Today I am in Bungoma, a small town in a densely populated county in West Kenya, close to the Uganda border. Been here for one week already, here I’ll be working as a communications specialist to improve the awareness of the various interventions Save the Children have, under the so-called Signature program (GSK being the main donor), aimed at reducing maternal and newborn death.
And it’s been a busy, very busy week for me, travelling across the county, visiting health facilities, attending meetings of community health volunteers, traditional birth attendants; talking to nurses and parents, who benefitted from the different interventions of this program (such as Kangaroo Mother Care). This is where all talks about the community-level work and the amazing behavioural change interventions Save the Children are doing, are becoming reality.
This little guy stopped crying when we showed him the camera and took a few selfies. A traditional birth attendant (TBA) tries to cheer him up, his mum and little baby sister attending a meeting at Bumula health facility, together with 25 TBAs to tell us their experiences on how parents and babies benefit from more deliveries happening in facilities as opposed to home deliveries.
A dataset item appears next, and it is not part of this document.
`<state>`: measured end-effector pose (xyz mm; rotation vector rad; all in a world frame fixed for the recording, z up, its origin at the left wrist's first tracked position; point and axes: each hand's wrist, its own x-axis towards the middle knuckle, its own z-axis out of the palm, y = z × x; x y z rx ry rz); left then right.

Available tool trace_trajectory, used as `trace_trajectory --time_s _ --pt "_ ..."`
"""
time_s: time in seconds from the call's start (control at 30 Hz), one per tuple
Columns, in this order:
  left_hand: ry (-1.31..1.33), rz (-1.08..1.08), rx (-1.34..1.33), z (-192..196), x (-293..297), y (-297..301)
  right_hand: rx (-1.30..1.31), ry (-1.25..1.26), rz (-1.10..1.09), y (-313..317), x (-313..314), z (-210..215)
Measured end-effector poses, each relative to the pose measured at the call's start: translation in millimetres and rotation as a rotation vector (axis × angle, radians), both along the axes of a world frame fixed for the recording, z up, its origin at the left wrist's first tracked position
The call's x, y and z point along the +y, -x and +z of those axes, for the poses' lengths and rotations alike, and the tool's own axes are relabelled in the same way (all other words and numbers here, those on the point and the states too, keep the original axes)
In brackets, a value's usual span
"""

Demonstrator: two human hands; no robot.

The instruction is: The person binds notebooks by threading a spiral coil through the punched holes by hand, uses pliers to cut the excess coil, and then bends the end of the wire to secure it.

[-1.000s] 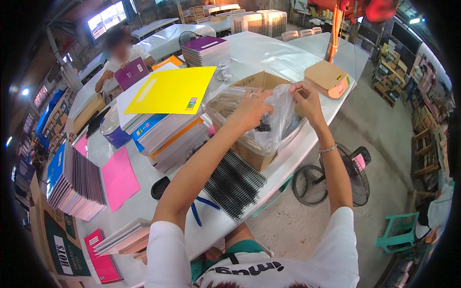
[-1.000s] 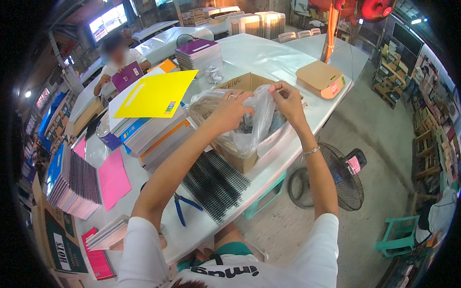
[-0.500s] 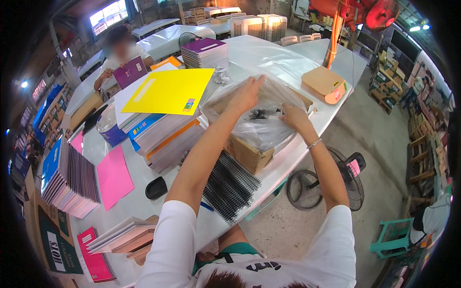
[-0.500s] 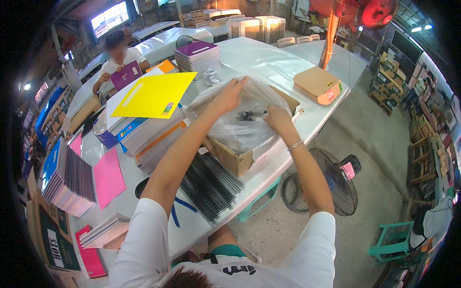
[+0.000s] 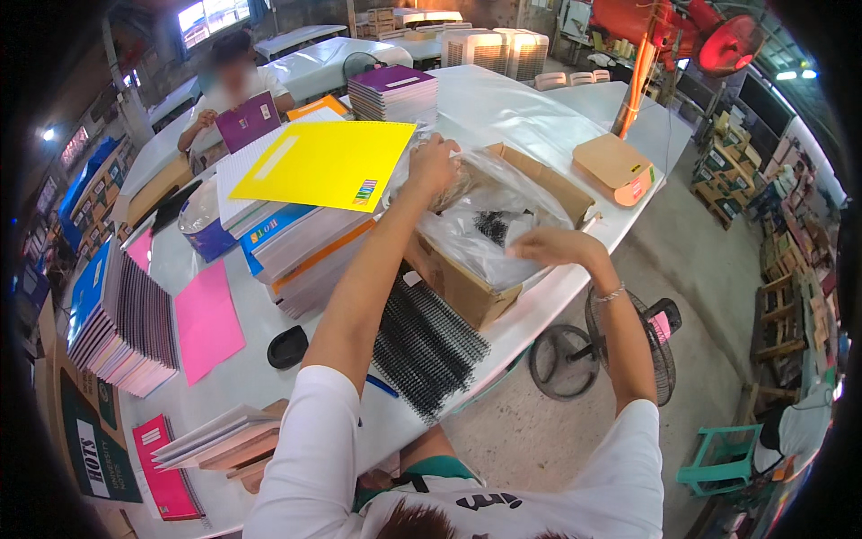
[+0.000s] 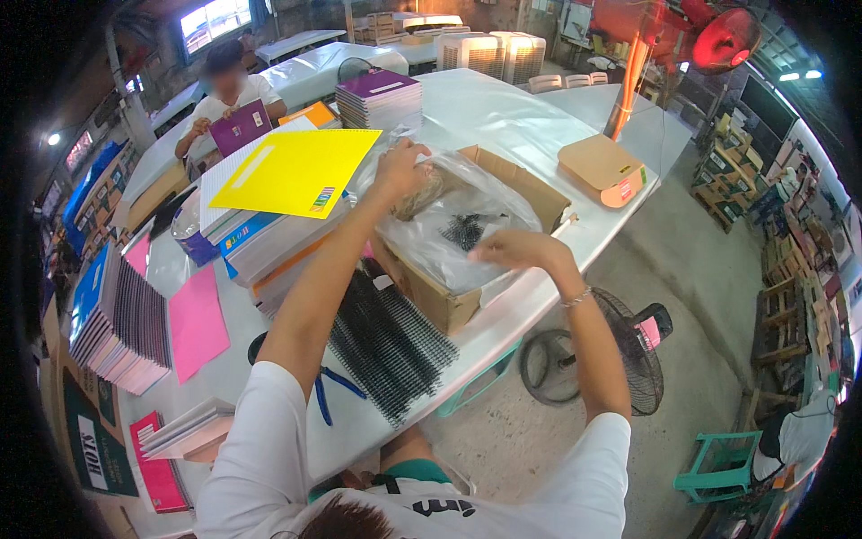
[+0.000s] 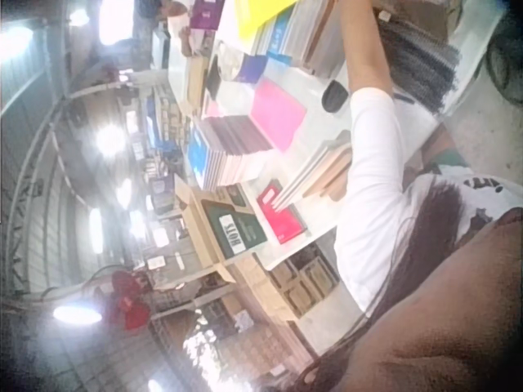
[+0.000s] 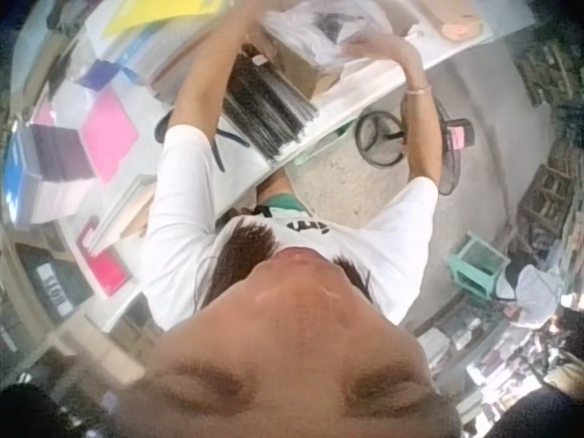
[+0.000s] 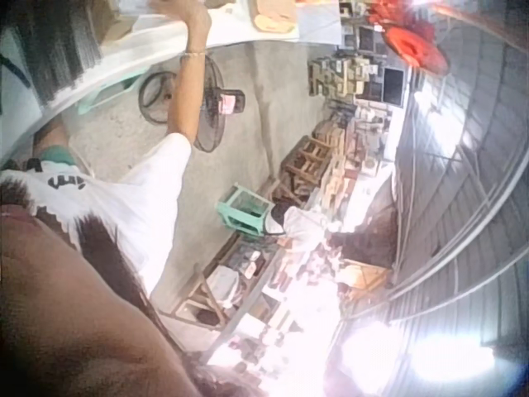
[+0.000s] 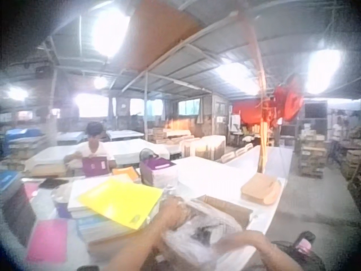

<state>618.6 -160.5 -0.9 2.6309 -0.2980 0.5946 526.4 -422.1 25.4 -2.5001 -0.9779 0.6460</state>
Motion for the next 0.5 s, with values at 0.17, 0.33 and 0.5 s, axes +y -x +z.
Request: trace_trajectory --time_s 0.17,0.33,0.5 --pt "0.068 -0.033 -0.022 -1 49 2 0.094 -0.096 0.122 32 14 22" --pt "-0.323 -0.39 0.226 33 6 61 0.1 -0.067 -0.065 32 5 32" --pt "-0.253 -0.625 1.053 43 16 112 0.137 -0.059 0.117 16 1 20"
This is part of Save the Children’s behavior change intervention to change the role of TBAs to birth companions.
Experiencing this all takes me to a different world, and without overstating it, I feel privileged to become part of this work. So many experiences, and so many stories to tell, I need to give proper space to each one of them, in separate blogs, and there are 5 more months to go, for me to do that.
As I am making my coffee, I notice the sun is rising on the horizon and painting an artificial window on my wall. Back there, in my normal life, I would rarely notice this, but here, in Bungoma, in the small hotel room, I embrace the concept of silence, and of slow life. And I start to enjoy it.